Treatment satisfaction in multiple sclerosis.

BACKGROUND: Disease-modifying therapies (DMTs) for the treatment of multiple sclerosis (MS) are associated with inconvenient methods of administration, significant side effects, and low adherence rates. This study was undertaken to compare treatment satisfaction in MS patients treated with interferon beta-1a intramuscular (IFNß-1a IM), interferon beta-1a subcutaneous (IFNß-1a SC), glatiramer acetate (GA), and natalizumab (NTZ), and to examine the associations between treatment satisfaction ratings and adherence to therapy. METHODS: Two hundred twenty-six treated MS patients completed the Treatment Satisfaction Questionnaire for Medicine. Multivariable models were used to compare treatment satisfaction across groups. RESULTS: There were no statistically significant differences in overall treatment satisfaction. The NTZ group reported greater satisfaction with the ability of the medication to treat or prevent MS than the IFNß-1a IM group. The NTZ group also reported higher overall convenience scores than the IFNß-1a IM group and greater satisfaction with ease of use of the medication than the interferon and GA groups. Patients in the IFNß-1a IM group reported less satisfaction with ease of planning when to use the medication than those in the other groups. Convenience was associated with adherence in IFNß-1a SC- and GA-treated patients, with lower convenience scores associated with lower adherence. CONCLUSIONS: These results may be useful to MS patients and health-care providers facing decisions about DMT use.

The association between cognitive impairment and quality of life in patients with early multiple sclerosis.

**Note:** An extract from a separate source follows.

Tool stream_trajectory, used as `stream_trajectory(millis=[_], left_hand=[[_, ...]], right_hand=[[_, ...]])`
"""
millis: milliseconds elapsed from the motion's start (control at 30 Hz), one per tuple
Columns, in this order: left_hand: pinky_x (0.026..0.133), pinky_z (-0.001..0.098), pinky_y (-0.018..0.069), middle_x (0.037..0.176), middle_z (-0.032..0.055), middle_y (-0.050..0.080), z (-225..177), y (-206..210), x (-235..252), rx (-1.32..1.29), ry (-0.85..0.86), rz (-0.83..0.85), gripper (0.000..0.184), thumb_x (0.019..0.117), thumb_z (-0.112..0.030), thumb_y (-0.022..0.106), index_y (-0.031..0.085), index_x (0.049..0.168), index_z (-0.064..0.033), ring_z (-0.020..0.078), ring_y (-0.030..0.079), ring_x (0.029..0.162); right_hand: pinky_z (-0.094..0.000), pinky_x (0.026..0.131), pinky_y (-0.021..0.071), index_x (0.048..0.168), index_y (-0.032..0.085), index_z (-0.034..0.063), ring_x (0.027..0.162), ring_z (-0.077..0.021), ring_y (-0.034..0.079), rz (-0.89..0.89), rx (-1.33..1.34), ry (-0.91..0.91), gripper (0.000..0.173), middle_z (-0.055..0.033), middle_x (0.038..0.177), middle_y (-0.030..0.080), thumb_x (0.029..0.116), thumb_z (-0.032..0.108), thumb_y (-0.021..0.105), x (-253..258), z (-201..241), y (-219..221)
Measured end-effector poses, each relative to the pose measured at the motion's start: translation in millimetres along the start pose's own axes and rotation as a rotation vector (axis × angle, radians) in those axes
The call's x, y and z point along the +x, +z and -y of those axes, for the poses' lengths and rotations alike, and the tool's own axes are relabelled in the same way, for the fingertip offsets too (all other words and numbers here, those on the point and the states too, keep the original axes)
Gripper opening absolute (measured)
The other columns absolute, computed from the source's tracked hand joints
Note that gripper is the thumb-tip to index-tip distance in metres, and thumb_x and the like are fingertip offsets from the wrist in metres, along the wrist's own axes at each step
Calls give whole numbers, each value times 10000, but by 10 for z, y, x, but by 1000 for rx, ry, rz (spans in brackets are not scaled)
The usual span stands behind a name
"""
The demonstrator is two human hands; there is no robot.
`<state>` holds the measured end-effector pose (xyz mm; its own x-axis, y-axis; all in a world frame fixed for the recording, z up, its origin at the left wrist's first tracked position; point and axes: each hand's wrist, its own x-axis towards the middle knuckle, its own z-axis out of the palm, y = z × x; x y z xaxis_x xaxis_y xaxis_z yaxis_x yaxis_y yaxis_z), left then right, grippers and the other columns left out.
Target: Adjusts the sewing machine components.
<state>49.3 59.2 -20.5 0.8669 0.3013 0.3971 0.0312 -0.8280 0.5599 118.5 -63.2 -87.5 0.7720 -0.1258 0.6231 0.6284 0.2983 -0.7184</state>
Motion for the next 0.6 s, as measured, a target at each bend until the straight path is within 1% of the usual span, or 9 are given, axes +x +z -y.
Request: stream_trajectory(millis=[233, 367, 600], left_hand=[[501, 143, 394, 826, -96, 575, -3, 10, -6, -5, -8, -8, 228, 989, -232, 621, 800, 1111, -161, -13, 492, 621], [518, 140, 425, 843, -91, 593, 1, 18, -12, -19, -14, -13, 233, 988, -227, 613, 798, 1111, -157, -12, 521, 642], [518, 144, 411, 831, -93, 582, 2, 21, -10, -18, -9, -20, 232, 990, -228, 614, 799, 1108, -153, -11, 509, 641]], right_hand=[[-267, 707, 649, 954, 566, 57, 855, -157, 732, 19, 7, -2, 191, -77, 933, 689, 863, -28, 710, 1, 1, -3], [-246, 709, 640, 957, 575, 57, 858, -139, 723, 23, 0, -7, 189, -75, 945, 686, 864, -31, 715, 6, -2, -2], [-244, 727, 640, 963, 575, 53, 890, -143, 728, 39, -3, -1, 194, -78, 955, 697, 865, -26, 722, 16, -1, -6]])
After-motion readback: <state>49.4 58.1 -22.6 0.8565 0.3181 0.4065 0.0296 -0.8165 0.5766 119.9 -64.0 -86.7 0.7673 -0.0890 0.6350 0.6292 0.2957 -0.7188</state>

Cognitive deficits are common in patients with multiple sclerosis (MS) and may be observed early in the course of the disease. Current knowledge about the association between cognitive impairment and health-related quality of life (HQOL) in patients with early MS is limited. We used a well-established battery of cognitive tests and standardized HQOL measures to examine the associations between overall and domain-specific cognitive performance and quality of life in patients with early MS. Ninety-two patients with CIS or MS diagnosed in the previous three years participating in the CLIMB Natural History Study underwent a neurologic examination, neuropsychological evaluation and quality of life assessment. Associations between cognitive scores and HQOL measures were examined. There were no differences between cognitively impaired versus unimpaired subjects on any of the HQOL measures. After controlling for depression, scores on tests of information processing speed were significantly associated with several measures of HQOL including physical well-being, fatigue, and social support. In all cases, correlations between HQOL and cognitive measures were mild. These findings were observed in patients with limited cognitive impairment and minimal physical disability. Our results suggest that cognitive remediation programs aimed at improving cognitive skills may also improve quality of life for patients with early MS.